- Task goal: Restate exactly, please, each line of the listing from the one with "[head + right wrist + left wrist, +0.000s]" to the last, including both.

>>>

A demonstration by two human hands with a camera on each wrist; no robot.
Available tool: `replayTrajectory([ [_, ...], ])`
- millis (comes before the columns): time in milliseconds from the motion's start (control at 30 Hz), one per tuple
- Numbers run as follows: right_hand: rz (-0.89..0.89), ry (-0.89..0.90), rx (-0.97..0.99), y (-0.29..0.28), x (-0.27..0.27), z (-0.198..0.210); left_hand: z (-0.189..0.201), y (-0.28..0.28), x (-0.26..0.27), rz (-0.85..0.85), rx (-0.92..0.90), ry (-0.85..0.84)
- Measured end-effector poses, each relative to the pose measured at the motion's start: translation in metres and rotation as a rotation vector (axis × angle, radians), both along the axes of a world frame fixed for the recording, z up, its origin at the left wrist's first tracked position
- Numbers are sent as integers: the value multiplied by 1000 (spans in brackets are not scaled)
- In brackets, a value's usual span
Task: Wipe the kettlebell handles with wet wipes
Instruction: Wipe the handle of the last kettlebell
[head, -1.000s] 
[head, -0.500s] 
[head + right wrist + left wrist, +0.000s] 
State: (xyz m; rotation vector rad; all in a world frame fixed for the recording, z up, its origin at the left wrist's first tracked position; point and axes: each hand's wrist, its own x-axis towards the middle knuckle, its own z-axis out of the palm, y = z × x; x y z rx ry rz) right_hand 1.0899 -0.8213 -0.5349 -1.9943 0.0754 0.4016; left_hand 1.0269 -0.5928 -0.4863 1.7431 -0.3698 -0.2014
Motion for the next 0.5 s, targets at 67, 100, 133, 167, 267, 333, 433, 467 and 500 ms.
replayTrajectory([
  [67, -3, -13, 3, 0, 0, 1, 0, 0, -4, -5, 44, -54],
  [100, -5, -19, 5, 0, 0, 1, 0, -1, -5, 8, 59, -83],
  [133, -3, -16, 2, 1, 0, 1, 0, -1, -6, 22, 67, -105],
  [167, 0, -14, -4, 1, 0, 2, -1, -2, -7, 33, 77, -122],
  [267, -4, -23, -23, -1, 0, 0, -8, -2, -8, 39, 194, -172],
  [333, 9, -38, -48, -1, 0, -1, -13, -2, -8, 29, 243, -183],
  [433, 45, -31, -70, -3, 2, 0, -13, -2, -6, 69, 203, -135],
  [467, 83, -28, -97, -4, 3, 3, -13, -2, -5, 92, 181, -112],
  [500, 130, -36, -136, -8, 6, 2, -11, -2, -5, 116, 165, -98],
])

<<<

- Solved problem:
[head + right wrist + left wrist, +0.000s] 
State: (xyz m; rotation vector rad; all in a world frame fixed for the recording, z up, its origin at the left wrist's first tracked position; point and axes: each hand's wrist, its own x-axis towards the middle knuckle, its own z-axis out of the palm, y = z × x; x y z rx ry rz) right_hand 1.0899 -0.8213 -0.5349 -1.9943 0.0754 0.4016; left_hand 1.0269 -0.5928 -0.4863 1.7431 -0.3698 -0.2014
Motion for the next 0.5 s, targets at 67, 100, 133, 167, 267, 333, 433, 467 and 500 ms.
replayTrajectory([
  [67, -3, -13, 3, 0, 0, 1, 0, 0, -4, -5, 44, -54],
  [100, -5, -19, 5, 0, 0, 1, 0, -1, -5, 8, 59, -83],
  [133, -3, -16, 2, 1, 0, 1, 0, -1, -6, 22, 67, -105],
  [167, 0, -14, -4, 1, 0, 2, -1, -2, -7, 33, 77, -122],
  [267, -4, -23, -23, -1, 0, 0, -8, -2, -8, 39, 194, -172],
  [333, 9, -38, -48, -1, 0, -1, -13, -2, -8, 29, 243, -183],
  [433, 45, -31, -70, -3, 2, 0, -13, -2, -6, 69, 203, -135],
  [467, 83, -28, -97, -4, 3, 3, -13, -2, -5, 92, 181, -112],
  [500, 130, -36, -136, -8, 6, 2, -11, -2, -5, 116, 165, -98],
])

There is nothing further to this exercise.